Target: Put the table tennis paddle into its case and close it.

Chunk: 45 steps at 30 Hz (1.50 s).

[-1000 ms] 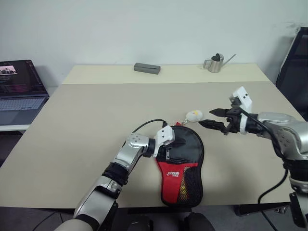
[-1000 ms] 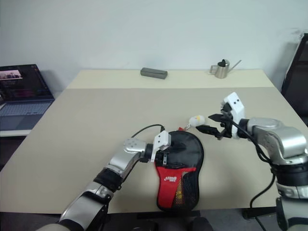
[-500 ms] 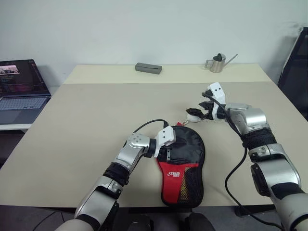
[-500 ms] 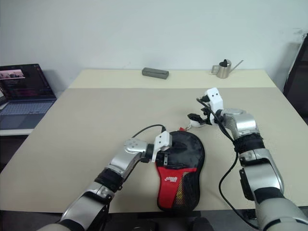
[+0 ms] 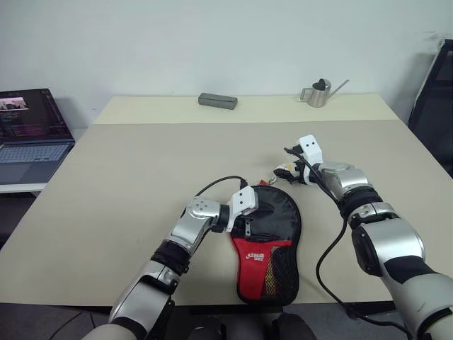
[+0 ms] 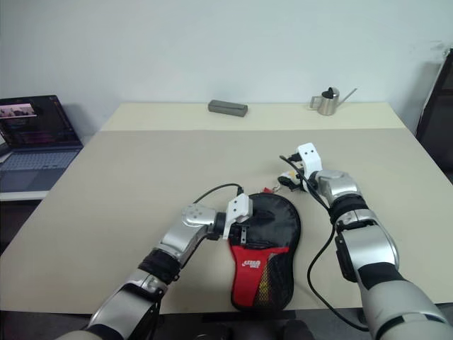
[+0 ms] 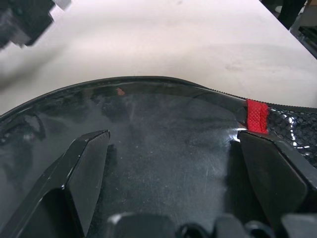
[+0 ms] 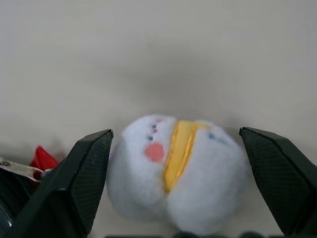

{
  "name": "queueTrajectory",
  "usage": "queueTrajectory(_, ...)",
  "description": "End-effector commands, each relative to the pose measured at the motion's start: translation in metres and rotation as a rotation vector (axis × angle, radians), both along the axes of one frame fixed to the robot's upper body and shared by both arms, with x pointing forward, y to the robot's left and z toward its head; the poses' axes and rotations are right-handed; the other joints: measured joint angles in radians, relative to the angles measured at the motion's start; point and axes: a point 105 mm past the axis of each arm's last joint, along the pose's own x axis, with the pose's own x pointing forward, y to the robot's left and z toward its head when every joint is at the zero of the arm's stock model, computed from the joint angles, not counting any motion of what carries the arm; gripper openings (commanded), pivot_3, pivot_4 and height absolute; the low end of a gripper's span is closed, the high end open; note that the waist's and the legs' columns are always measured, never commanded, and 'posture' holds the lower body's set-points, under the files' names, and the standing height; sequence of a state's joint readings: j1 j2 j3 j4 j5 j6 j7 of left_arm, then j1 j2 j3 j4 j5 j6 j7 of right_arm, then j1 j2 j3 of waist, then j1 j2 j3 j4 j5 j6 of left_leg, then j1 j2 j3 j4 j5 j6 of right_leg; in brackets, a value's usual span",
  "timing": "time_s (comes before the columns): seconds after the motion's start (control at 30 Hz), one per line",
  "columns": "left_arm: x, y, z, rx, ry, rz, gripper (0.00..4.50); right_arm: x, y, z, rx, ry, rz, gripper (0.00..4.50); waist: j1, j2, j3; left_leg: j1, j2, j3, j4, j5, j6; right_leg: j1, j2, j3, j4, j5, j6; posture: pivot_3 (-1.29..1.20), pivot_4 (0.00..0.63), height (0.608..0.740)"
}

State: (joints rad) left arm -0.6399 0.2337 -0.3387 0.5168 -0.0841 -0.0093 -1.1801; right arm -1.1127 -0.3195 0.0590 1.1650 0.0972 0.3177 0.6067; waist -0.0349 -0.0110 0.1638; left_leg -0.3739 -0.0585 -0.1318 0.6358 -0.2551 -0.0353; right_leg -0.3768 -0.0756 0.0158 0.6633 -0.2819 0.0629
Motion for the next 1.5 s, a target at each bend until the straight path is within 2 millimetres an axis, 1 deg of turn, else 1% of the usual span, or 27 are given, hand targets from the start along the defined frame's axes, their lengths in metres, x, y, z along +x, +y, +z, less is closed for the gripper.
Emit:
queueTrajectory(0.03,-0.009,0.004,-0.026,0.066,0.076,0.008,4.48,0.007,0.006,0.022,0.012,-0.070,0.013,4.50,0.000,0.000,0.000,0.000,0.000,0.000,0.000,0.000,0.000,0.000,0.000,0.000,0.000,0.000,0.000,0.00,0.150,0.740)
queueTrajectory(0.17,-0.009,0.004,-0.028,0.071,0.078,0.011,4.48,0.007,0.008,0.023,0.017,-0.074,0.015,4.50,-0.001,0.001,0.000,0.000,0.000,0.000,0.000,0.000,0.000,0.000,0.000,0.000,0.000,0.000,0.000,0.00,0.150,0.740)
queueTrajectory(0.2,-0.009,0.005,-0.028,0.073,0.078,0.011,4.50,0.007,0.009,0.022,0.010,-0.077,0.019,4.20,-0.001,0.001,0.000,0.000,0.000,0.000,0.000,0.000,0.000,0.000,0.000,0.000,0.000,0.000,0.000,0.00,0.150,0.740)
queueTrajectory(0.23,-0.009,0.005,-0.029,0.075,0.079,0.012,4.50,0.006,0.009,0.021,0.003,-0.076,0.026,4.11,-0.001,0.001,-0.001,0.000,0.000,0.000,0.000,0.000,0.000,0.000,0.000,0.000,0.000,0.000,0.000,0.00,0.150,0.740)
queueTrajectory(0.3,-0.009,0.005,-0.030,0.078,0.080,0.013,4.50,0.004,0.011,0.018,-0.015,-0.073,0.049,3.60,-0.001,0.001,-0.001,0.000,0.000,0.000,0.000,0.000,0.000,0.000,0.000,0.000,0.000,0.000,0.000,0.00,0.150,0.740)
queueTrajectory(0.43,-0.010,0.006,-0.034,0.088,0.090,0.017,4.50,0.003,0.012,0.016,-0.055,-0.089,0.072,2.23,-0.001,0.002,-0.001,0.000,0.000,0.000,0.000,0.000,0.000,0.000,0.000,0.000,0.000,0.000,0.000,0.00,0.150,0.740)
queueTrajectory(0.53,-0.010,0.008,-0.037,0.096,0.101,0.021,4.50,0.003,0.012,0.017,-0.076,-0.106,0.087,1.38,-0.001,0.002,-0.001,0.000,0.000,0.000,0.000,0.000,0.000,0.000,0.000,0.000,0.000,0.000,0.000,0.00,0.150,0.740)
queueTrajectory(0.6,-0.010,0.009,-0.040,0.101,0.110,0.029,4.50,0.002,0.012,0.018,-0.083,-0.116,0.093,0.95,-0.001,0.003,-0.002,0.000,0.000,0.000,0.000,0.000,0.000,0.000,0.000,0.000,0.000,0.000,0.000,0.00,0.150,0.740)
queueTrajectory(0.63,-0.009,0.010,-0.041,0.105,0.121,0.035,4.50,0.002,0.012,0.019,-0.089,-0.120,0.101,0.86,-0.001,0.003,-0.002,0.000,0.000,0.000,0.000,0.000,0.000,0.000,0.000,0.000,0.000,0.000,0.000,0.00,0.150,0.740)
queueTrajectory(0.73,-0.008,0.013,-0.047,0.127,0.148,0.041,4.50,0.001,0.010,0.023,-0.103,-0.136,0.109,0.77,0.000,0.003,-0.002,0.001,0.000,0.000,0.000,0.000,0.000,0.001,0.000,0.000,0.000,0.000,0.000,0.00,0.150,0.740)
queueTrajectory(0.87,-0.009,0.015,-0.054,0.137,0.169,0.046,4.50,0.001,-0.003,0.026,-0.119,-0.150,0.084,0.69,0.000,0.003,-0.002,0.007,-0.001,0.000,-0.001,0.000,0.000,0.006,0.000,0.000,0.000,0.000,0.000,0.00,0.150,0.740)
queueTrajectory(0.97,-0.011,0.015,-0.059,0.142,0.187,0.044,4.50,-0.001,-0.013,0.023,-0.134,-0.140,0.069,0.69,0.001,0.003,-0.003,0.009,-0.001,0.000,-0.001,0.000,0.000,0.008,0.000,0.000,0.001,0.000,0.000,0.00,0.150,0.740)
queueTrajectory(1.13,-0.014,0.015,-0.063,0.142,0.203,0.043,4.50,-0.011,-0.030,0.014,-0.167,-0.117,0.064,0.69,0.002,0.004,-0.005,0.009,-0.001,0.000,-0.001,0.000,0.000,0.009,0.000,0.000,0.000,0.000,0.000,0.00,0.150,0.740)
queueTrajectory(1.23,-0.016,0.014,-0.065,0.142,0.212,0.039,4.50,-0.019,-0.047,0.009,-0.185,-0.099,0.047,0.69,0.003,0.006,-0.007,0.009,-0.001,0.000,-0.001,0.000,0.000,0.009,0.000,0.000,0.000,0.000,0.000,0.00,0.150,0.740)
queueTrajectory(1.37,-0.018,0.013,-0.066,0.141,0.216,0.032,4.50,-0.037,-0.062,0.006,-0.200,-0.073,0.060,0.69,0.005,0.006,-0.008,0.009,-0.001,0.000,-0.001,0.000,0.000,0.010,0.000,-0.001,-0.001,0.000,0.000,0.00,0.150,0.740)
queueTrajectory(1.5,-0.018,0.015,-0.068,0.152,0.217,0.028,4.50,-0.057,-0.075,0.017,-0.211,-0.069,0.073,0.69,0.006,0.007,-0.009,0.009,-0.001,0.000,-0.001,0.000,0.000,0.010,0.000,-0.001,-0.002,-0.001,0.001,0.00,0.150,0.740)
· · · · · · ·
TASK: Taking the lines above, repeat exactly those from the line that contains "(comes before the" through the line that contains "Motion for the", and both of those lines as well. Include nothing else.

PROBLEM SOLUTION:
  "timing": "time_s (comes before the columns): seconds after the motion's start (control at 30 Hz), one per line",
  "columns": "left_arm: x, y, z, rx, ry, rz, gripper (0.00..4.50); right_arm: x, y, z, rx, ry, rz, gripper (0.00..4.50); waist: j1, j2, j3; left_leg: j1, j2, j3, j4, j5, j6; right_leg: j1, j2, j3, j4, j5, j6; posture: pivot_3 (-1.29..1.20), pivot_4 (0.00..0.63), height (0.608..0.740)"
}

State: (joints rad) left arm -0.6399 0.2337 -0.3387 0.5168 -0.0841 -0.0093 -1.1801; right arm -1.1127 -0.3195 0.0590 1.1650 0.0972 0.3177 0.6067; waist -0.0349 -0.0110 0.1638; left_leg -0.3739 -0.0585 -0.1318 0.6358 -0.2551 -0.0353; right_leg -0.3768 -0.0756 0.0158 0.6633 -0.2819 0.0629
Motion for the next 1.5 s, a target at each bend until the straight path is within 2 millimetres an axis, 1 deg of turn, else 1% of the usual span, or 27 are given, hand targets from the start along the defined frame's axes, their lengths in metres, x, y, z along +x, +y, +z, less is closed for the gripper.

This finishes the answer to the exercise.